No Brasil, a volatilidade econômica é uma constante, levando investidores a buscar estratégias que minimizem riscos. Executivos da Kinea e SPX Capital ressaltam a diversificação e a flexibilidade como essenciais para enfrentar a instabilidade do mercado local.
Márcio Verri, CEO da Kinea, afirma que a gestora foi estruturada para prosperar em meio à crise. Desde sua fundação, a Kinea adotou a diversificação como pilar central, criando verticais em áreas como crédito privado, infraestrutura e real estate. Verri destaca que essa abordagem permite que a gestora não dependa apenas de capital momentâneo, mas sim de múltiplas fontes de retorno.
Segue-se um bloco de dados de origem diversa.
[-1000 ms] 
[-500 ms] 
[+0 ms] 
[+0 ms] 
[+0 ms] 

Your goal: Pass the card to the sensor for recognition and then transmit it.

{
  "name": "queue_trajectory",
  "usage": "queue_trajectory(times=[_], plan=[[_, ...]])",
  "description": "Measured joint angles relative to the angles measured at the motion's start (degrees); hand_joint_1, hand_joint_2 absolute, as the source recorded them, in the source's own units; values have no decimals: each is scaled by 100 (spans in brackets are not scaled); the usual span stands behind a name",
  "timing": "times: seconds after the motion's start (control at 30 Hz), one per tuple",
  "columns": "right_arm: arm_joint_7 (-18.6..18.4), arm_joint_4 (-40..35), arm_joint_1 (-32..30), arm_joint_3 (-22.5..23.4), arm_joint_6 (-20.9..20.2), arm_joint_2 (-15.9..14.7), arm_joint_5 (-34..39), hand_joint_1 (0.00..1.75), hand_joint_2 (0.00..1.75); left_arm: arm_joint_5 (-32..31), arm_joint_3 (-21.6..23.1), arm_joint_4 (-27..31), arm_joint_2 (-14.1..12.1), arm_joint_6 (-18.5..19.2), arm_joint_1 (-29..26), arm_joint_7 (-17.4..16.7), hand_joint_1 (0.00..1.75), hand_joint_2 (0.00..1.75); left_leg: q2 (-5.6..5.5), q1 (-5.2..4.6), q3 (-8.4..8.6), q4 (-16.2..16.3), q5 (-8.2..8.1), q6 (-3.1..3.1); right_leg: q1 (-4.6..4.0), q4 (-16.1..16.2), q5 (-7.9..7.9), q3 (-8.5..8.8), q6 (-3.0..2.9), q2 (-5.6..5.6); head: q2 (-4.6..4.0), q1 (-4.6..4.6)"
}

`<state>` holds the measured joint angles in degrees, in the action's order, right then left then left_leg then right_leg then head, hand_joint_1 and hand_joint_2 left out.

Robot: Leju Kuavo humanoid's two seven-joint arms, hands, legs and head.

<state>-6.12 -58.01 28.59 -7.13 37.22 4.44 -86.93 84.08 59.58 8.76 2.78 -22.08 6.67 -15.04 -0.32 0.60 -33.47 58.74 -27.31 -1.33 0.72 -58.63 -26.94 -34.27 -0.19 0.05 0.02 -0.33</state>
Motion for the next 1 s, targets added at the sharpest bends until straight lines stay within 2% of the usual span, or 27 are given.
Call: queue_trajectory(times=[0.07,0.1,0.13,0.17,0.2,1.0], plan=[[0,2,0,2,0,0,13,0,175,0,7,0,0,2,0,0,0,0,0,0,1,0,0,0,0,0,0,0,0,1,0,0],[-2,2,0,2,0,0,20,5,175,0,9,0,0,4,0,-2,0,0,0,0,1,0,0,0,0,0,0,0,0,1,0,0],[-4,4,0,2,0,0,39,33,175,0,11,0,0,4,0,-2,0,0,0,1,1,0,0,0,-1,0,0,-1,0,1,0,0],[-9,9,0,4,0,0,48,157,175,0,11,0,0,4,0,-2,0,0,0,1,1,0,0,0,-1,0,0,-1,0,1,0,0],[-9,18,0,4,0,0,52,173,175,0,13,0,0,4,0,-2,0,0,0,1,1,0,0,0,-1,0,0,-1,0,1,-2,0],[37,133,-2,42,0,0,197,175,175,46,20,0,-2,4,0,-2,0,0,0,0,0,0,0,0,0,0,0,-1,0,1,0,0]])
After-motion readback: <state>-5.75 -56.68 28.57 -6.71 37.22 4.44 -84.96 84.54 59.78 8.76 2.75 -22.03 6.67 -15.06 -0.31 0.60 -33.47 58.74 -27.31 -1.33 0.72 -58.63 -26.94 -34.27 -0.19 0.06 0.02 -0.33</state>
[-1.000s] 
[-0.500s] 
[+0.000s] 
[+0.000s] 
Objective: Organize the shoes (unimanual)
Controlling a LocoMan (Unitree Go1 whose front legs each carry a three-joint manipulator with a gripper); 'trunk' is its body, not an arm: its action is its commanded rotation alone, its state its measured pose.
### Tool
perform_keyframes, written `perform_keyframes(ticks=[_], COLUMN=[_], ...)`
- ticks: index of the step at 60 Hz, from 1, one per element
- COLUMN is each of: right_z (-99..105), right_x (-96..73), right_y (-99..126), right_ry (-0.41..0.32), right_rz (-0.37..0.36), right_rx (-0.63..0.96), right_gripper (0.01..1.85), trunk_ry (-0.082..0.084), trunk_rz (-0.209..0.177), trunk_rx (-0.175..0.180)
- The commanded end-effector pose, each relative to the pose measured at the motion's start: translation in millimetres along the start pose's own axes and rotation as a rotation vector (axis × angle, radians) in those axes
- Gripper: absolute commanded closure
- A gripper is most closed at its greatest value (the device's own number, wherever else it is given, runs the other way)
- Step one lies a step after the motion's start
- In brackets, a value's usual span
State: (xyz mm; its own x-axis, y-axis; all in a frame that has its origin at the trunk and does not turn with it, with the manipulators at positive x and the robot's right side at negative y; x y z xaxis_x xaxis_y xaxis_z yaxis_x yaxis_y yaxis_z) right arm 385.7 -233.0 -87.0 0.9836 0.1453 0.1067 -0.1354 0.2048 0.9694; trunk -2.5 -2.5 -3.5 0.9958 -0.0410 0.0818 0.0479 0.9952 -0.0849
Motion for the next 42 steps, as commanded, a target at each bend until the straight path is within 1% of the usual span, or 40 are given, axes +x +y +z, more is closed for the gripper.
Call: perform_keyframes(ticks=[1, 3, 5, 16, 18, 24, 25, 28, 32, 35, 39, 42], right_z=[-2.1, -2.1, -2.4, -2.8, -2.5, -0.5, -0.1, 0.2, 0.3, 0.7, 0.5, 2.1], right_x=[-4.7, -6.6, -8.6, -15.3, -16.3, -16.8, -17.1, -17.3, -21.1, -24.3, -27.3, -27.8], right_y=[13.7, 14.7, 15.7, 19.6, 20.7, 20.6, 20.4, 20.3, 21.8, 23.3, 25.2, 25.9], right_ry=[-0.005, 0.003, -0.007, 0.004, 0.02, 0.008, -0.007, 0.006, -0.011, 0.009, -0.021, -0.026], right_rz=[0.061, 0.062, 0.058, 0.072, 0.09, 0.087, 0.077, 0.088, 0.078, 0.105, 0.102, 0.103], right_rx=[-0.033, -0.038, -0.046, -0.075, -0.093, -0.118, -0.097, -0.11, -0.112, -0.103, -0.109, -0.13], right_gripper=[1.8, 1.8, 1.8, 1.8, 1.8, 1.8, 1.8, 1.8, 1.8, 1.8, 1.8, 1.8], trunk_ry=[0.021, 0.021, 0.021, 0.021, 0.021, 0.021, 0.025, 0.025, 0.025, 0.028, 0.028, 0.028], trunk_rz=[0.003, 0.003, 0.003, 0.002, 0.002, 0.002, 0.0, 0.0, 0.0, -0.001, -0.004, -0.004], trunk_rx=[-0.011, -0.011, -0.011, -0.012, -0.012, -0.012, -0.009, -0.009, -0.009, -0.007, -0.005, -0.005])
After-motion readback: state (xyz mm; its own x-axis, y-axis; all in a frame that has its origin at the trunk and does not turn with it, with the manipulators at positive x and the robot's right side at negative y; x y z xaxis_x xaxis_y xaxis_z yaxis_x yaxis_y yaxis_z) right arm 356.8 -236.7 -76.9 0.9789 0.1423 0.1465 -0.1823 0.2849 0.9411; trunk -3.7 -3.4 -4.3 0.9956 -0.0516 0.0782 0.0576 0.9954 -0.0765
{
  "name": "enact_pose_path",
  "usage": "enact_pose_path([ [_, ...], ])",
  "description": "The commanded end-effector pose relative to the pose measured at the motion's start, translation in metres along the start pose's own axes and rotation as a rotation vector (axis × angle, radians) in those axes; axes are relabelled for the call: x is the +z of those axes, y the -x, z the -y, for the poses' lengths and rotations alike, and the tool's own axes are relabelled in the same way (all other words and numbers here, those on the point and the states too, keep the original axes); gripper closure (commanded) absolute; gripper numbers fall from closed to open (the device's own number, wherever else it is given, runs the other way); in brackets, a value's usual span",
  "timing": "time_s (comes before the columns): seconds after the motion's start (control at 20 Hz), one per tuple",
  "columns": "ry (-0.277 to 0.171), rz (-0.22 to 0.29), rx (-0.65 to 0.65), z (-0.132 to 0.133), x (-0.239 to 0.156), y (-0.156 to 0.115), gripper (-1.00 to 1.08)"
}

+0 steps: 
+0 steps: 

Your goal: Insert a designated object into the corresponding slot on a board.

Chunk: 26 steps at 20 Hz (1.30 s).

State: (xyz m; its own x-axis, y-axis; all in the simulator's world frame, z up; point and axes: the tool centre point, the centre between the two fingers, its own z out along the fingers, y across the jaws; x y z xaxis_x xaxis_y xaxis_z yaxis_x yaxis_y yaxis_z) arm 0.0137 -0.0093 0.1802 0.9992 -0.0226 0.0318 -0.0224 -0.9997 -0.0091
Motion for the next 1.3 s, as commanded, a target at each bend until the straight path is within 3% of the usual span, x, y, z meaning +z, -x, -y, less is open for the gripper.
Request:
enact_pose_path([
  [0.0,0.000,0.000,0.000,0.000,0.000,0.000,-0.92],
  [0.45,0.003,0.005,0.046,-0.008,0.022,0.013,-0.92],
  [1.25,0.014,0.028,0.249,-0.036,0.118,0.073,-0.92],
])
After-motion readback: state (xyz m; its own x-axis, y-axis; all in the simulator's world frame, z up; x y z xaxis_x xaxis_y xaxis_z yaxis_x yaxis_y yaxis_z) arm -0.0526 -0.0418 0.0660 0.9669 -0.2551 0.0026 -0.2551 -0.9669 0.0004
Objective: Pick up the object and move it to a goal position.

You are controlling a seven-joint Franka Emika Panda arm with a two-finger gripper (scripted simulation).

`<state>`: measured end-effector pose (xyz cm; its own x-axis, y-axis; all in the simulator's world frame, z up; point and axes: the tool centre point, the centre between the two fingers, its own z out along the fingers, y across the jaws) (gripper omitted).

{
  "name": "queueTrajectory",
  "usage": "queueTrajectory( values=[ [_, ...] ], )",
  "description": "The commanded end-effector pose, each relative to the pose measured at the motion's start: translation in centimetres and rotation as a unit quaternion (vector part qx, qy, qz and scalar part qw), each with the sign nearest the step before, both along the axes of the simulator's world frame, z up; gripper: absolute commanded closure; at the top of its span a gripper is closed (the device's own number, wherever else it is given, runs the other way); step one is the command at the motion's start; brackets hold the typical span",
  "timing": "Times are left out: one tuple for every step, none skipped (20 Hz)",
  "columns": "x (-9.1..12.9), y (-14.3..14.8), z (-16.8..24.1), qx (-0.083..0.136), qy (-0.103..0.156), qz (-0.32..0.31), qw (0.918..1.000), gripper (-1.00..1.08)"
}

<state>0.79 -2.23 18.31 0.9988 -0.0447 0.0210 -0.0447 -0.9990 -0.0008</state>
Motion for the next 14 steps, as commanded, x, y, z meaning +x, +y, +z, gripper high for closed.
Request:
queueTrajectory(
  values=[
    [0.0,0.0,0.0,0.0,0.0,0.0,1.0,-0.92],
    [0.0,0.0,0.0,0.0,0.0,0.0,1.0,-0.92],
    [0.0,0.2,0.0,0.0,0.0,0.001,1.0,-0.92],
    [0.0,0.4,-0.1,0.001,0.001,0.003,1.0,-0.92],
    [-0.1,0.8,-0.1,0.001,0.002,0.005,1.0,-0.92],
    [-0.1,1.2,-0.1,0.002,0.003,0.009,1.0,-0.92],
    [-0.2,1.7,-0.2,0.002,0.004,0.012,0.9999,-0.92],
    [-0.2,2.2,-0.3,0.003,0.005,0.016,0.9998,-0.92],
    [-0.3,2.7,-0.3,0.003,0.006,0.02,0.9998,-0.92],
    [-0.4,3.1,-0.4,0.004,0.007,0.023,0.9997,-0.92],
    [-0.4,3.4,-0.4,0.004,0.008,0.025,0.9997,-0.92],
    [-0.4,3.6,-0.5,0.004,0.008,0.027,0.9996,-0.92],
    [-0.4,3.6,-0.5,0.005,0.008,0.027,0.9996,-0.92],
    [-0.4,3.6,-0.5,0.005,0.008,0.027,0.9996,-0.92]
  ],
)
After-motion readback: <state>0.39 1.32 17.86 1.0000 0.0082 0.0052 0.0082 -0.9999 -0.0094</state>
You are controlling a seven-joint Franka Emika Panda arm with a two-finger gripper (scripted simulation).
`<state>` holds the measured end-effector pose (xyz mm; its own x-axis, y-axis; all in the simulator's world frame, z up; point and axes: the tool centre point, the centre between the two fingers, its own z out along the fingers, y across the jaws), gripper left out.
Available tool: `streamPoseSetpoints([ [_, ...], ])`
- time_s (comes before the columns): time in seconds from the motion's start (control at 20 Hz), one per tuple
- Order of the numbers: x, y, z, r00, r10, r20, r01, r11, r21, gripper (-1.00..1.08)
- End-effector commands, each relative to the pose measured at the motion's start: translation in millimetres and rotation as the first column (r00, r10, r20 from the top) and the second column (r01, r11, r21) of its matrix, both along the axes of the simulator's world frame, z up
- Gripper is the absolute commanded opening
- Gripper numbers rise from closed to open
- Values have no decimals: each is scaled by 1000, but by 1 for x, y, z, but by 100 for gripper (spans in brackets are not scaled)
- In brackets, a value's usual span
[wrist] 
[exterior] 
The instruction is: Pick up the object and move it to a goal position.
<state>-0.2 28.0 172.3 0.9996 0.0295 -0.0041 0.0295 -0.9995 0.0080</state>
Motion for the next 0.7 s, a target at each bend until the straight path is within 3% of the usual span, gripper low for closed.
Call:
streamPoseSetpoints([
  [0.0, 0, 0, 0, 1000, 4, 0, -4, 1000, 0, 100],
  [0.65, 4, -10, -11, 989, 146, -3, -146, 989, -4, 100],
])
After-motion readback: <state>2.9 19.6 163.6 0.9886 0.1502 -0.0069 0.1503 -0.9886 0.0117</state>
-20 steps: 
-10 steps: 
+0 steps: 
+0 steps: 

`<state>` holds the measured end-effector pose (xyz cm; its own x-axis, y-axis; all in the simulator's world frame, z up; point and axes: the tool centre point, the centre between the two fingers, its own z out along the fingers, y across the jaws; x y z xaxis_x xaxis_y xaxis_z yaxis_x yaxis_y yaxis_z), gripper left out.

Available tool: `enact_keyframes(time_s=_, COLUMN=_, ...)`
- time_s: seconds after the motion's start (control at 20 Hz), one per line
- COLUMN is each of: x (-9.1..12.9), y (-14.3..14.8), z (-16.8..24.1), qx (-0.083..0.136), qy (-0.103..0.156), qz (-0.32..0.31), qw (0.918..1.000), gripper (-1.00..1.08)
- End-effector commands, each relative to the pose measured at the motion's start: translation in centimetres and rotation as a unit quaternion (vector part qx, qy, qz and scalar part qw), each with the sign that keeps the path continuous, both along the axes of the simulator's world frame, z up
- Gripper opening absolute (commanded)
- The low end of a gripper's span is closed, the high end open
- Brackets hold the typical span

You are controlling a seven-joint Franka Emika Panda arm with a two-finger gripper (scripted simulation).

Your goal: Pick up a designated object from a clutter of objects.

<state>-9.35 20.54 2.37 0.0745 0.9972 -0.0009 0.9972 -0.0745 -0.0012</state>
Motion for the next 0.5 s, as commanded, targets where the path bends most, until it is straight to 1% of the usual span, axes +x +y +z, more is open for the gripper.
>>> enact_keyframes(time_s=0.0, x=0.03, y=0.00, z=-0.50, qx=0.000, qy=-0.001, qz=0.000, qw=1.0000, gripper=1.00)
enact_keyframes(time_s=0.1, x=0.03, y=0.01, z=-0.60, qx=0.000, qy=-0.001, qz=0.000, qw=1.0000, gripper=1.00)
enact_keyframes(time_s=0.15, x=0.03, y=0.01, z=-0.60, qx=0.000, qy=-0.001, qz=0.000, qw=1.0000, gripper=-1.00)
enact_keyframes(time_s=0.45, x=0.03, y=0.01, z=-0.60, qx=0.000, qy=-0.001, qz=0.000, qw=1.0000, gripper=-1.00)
Por outro lado, Bruno Marangoni, CEO da SPX Capital, enfatiza a flexibilidade como resposta à volatilidade. Ele explica que, em um cenário onde os juros podem mudar rapidamente, a arquitetura dos produtos deve ser adaptável. Essa estratégia permite à SPX equilibrar risco e oportunidade, evitando a rigidez em um único modelo de atuação.
Estratégias para a Perenidade
Ambos os executivos concordam que a diversificação vai além de uma simples tática para enfrentar crises. Para a Kinea, consolidar diferentes verticais garante previsibilidade de receita, enquanto a SPX utiliza a adaptabilidade para se manter competitiva. A convicção é clara: sobreviver no Brasil exige estruturas robustas, desenhadas para resistir a intempéries frequentes.
Essas abordagens refletem a necessidade de inovação e resiliência no setor financeiro brasileiro, onde a capacidade de adaptação se torna um diferencial crucial para a sustentabilidade das gestoras de investimento.